Saúde e educação a duas velocidades

É entre os mais pobres que a escolaridade é mais baixa e a entrada no ensino se faz mais tarde, e que há mais dificuldade no acesso a consultas. É o que diz o relatório Portugal, Balanço Social.

Foto

Que papel têm a educação e a saúde na vulnerabilidade económica e social? “As pessoas com níveis de educação inferiores são mais susceptíveis à pobreza”, reconhece o relatório Portugal, Balanço Social 2023, que sublinha igualmente que “o estado de saúde influencia a capacidade de estudar e trabalhar, e, portanto, afecta a probabilidade de um indivíduo se encontrar em condição de pobreza ou privação no futuro, ou de esta condição se agravar.”

E se a pergunta for “O que mais preocupa: saúde ou educação?” Ambas, mas com valorização diferente em função da capacidade financeira. A saúde é o segundo problema mais vezes referido por quem quase nunca tem dificuldade para pagar as contas (30,5%) e por quem tem dificuldade na maior parte das vezes (40,9%), só sendo, em ambos os grupos, ultrapassada pela inflação.

“A maior discrepância” revela-se na educação: a prevalência de pessoas que a classificam como importante “é três vezes maior” entre aqueles que têm capacidade para pagar as suas contas (19,5%) em comparação com quem não tem (6,5%), lê-se neste relatório lançado em Maio.

Portugal, Balanço Social resultou da Iniciativa para a Equidade, uma parceria entre a Fundação la Caixa”, a Nova SBE e o BPI e foi desenvolvido pela equipa do Economics for Policy Knowledge Center, constituída por Susana Peralta, Bruno P. Carvalho e Miguel Fonseca.

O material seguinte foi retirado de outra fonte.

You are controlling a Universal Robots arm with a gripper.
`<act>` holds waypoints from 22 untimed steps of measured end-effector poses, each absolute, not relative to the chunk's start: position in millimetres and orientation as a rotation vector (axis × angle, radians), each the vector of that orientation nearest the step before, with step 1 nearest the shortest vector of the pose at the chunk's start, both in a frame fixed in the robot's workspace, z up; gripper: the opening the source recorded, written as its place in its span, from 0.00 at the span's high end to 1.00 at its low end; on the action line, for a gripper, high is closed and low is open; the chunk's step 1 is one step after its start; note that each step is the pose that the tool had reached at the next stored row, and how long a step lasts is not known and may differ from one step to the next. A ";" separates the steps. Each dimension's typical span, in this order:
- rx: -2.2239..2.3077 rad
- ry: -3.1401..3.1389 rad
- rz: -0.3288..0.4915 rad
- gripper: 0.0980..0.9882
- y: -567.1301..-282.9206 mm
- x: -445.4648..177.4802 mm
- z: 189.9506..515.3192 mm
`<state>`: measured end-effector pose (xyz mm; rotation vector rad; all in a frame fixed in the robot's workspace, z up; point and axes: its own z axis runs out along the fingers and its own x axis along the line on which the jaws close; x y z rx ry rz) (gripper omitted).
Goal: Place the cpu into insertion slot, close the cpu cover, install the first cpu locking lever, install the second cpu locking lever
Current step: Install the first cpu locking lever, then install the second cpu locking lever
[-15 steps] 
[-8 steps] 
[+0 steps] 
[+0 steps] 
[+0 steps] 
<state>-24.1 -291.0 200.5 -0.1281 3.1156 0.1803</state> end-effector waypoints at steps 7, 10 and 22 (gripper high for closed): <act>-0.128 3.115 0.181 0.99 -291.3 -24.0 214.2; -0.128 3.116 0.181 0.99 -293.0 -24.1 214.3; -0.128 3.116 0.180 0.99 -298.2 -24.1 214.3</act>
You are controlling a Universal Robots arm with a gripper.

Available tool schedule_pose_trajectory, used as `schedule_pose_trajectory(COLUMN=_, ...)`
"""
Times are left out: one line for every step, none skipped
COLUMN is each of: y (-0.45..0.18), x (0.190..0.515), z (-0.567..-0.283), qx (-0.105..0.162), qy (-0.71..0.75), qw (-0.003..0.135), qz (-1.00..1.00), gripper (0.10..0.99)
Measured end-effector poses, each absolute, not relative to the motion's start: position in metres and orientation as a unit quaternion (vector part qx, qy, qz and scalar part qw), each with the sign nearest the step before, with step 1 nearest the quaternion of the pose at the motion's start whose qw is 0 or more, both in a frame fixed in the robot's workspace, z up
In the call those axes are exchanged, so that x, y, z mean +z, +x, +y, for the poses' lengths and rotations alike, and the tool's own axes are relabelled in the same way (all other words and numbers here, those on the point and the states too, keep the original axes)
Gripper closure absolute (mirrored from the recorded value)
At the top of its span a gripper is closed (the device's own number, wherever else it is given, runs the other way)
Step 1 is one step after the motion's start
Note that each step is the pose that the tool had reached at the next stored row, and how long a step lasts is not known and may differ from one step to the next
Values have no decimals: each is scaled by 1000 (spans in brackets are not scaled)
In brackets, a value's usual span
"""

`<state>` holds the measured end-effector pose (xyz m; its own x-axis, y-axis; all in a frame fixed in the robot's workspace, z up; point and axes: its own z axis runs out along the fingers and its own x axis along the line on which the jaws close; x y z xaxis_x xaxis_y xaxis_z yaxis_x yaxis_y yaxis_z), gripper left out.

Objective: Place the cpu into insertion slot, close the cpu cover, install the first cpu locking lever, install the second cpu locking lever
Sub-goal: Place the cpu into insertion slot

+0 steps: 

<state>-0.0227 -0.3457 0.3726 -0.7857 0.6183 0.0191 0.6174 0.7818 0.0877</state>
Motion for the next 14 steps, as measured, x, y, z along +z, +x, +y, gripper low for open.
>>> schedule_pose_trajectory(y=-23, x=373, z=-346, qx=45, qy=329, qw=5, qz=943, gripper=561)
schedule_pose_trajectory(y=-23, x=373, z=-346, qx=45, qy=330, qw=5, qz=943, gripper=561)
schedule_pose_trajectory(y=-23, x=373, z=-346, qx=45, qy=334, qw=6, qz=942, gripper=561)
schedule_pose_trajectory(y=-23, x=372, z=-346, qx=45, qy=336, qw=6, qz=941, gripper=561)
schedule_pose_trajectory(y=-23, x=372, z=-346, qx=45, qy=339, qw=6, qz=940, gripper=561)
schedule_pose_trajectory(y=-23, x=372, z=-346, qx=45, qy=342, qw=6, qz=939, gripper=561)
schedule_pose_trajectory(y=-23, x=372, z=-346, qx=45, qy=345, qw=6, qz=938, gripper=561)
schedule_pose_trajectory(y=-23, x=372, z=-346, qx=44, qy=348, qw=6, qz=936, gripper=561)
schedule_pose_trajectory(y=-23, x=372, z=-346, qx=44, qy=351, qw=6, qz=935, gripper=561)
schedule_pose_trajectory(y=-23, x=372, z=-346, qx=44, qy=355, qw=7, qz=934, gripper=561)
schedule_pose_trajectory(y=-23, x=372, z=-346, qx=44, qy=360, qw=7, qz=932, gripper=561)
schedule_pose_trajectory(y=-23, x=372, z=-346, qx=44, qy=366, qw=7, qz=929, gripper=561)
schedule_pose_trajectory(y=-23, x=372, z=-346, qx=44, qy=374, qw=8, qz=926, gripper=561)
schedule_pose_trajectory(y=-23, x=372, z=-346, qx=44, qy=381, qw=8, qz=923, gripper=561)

Neste documento, os autores apontam a relevância da educação: “A escolaridade tem um papel importante na mitigação da transmissão intergeracional da pobreza”. Ora, logo nos primeiros anos, oito em cada 10 crianças pobres não têm acesso a creche e, entre os quatro e os sete anos, são também elas quem menos frequenta o pré-escolar, onde se iniciam as aprendizagens essenciais para o 1.º Ciclo.

Este relatório afirma igualmente que “um importante determinante da ligação das pessoas ao mercado de trabalho e, consequentemente, dos rendimentos que auferem, é o nível de educação”, sendo aquelas que têm níveis inferiores “mais susceptíveis à pobreza”. Em 2022, a taxa de risco de pobreza era de 21,9% para quem tinha completado no máximo o ensino básico e de 5,5% para os que tinham ensino superior. Quando analisados os agregados familiares, entre os 25% mais pobres, apenas 9% tem o ensino superior completo.

Acesso à saúde com problemas

“A saúde é uma dimensão fundamental do bem-estar e das condições de vida”, descreve o relatório. E também neste aspecto se verificam contrastes: a saúde da população pobre continuava, em 2022, a ser pior do que a da não pobre.

Em 2022, mais de quatro em cada 10 pessoas pobres afirmavam ter as suas actividades habituais limitadas por razões de saúde; e metade reportaram ter problemas de saúde prolongados (50,6%, face aos 43,5% da população não pobre). Em cada dez pessoas pobres, seis não faziam qualquer exercício físico, três assumiam um consumo elevado de bebidas alcoólicas e dois de consumo de tabaco. Eram também os mais pobres que sentiam um nível de privação maior no acesso a cuidados de saúde – com um destaque particular para os 39% que não tinham acesso a consultas de medicina dentária.

Quando analisada a idade, 22,8% das pessoas com mais de 65 anos também disseram não ter acesso ao dentista. São eles também que reportaram mais doenças crónicas, que afectam mais de três quartos dos idosos.

No que toca às crianças, 5,3% não tiveram acesso a consultas ou tratamentos de medicina dentária e 1,2% não tiveram acesso a outras consultas ou tratamentos médicos por restrição de recursos (seja por incapacidade financeira, existência de lista de espera, falta de tempo devido ao trabalho ou distância). Ainda assim, “em ambos os casos houve um aumento na taxa de privação entre 2021 e 2022”, assinalam os autores.

Sendo campos estruturais da nossa sociedade, a identificação de clivagens substanciais na saúde e educação são questões prementes que, idealmente, serão alvo de reflexão e pensamento estratégico, com base no conhecimento apurado por este relatório.